Outside in the street he heard the crackle of musketry and saw
the Seine running grey under the lowering smoke-cloud of burning
Paris. Red uniforms appeared on the _Quai de l'Ecole_. The
_Pont-au-Change_ was thick with _federes_. Not knowing where
to fly, he was for going back into the prison; but a body of
_Vengeurs de Lutece_, in full flight, drove him before their
bayonets towards the _Pont-au-Change_. A woman, a _cantiniere_,
kept shouting: "Don't let him go, give him his gruel. He's a
Versaillais." The squad halted on the _Quai-aux-Fleurs_, and Jean
was pushed against the wall of the _Hotel-Dieu_, the _cantiniere_
dancing and gesticulating in front of him. Her hair flying loose
under her gold-laced _kepi_, with her ample bosom and her elastic
figure poised gallantly on the strong, well-shaped limbs, she had
the fierce beauty of some magnificent wild animal. Her little
round mouth was wide open, yelling menaces and obscenities, as she
brandished a revolver. The _Vengeurs de Lutece_, hard-pressed
and dispirited, looked stolidly at their white-faced prisoner
against the wall, and then looked in each other's faces. Her
fury redoubled; threatening them collectively, addressing each
man by some vile nickname, pacing in front of them with a bold
swing of the powerful hips, the woman dominated them, intoxicated
them with her puissant influence.

They formed up in platoon.

"Fire!" cried the _cantiniere_.

Jean threw out his arms before him.

Two or three shots went off. He could hear the balls flatten against
the wall, but he was not hit.

"Fire! fire!" The woman repeated the cry in the voice of an angry,
self-willed child.

She had been through the fighting, this girl, she had drunk her
fill from staved-in wine-casks and slept on the bare ground,
pell-mell with the men, out in the public square reddened with
the glare of conflagration. They were killing all round her,
and nobody had been killed yet _for her_. She was resolved they
should shoot her someone, before the end! Stamping with fury,
she reiterated her cry:

"Fire! Fire! Fire!"

Again the guns were cocked and the barrels levelled. But the
_Vengeurs de Lutece_ had not much heart left; their leader had
vanished; they were disorganized, they were running away;
sobered and stupefied, they knew the game was up. They were quite
willing all the same to shoot the bourgeois there at the wall,
before bolting for covert, each to hide in his own hole.
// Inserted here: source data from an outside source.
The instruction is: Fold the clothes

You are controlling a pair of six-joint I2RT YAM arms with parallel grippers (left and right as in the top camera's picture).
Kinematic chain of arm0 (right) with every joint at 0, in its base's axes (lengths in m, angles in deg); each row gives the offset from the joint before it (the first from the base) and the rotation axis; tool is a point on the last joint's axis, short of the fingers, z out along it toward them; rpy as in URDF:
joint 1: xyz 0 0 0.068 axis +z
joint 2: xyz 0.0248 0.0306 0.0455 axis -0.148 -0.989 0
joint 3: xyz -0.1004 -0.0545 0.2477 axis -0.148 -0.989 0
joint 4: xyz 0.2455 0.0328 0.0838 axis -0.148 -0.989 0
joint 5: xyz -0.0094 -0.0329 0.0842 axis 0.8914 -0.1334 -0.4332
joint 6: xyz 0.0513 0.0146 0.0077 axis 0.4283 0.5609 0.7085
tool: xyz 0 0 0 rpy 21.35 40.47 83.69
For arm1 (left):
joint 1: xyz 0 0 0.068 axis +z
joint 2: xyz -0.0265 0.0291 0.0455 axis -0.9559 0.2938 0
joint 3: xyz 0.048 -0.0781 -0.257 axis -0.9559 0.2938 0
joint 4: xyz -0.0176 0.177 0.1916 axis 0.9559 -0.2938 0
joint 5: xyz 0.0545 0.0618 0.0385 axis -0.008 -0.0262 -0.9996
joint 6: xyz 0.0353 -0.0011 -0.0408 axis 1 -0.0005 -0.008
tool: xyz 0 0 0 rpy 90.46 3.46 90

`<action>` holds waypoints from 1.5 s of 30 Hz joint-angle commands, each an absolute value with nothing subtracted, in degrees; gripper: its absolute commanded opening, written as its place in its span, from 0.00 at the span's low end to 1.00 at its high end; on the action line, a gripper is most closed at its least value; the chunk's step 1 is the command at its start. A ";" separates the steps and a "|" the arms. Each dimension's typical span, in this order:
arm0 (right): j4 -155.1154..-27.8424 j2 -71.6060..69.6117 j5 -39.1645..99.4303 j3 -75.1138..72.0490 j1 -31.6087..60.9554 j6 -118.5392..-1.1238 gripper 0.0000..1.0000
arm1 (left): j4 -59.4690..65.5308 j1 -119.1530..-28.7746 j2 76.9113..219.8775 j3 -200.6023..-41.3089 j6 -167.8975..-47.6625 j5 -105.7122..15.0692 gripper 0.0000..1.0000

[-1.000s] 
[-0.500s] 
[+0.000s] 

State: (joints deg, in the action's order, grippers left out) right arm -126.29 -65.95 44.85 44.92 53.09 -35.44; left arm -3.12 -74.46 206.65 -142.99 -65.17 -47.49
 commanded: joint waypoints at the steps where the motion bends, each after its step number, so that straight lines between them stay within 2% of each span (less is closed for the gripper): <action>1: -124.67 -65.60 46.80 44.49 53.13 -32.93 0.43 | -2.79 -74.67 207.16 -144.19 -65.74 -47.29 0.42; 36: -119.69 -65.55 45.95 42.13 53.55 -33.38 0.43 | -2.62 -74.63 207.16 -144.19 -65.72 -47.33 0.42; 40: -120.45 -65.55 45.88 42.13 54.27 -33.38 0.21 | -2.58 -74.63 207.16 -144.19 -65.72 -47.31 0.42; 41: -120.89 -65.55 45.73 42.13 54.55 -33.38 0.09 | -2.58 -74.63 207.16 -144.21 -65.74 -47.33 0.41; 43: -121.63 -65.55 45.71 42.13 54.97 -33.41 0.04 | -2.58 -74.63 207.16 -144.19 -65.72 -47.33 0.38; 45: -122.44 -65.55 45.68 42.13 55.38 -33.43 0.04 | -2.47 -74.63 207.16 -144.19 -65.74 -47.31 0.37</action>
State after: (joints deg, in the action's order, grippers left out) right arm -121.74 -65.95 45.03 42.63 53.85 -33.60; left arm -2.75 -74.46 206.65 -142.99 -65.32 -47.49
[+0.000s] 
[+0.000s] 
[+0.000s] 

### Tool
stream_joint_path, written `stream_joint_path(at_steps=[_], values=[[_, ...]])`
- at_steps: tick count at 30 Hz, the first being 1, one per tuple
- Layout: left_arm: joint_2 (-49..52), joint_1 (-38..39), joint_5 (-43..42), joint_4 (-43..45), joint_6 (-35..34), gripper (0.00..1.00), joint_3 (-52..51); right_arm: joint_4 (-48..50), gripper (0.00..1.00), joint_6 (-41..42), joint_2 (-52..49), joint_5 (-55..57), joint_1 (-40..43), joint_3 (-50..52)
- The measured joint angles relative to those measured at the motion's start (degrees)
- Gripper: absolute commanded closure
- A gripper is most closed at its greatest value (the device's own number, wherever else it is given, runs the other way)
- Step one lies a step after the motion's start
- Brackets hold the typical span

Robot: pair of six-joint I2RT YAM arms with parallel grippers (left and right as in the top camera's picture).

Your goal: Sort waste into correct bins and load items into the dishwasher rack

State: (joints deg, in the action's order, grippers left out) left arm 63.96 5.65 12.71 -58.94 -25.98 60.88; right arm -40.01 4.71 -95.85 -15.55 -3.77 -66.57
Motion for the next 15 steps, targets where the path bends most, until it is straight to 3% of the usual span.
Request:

Jean tried to say: "Don't make me suffer more than need be!" but
his voice stuck in his throat.

One of the _Vengeurs_ cast a look in the direction of the
_Pont-au-Change_ and saw that the _federes_ were losing ground.
Shouldering his musket, he said:

"Let's clear out of the bl--y place, by God!"

The men hesitated; some began to slink away.

At this the _cantiniere_ shrieked:

"Bl--sted hounds! Then _I'll_ have to do his business for him!"

She threw herself on Jean Servien and spat in his face; she abandoned
herself to a frantic orgy of obscenity in word and gesture and
clapped the muzzle of her revolver to his temple.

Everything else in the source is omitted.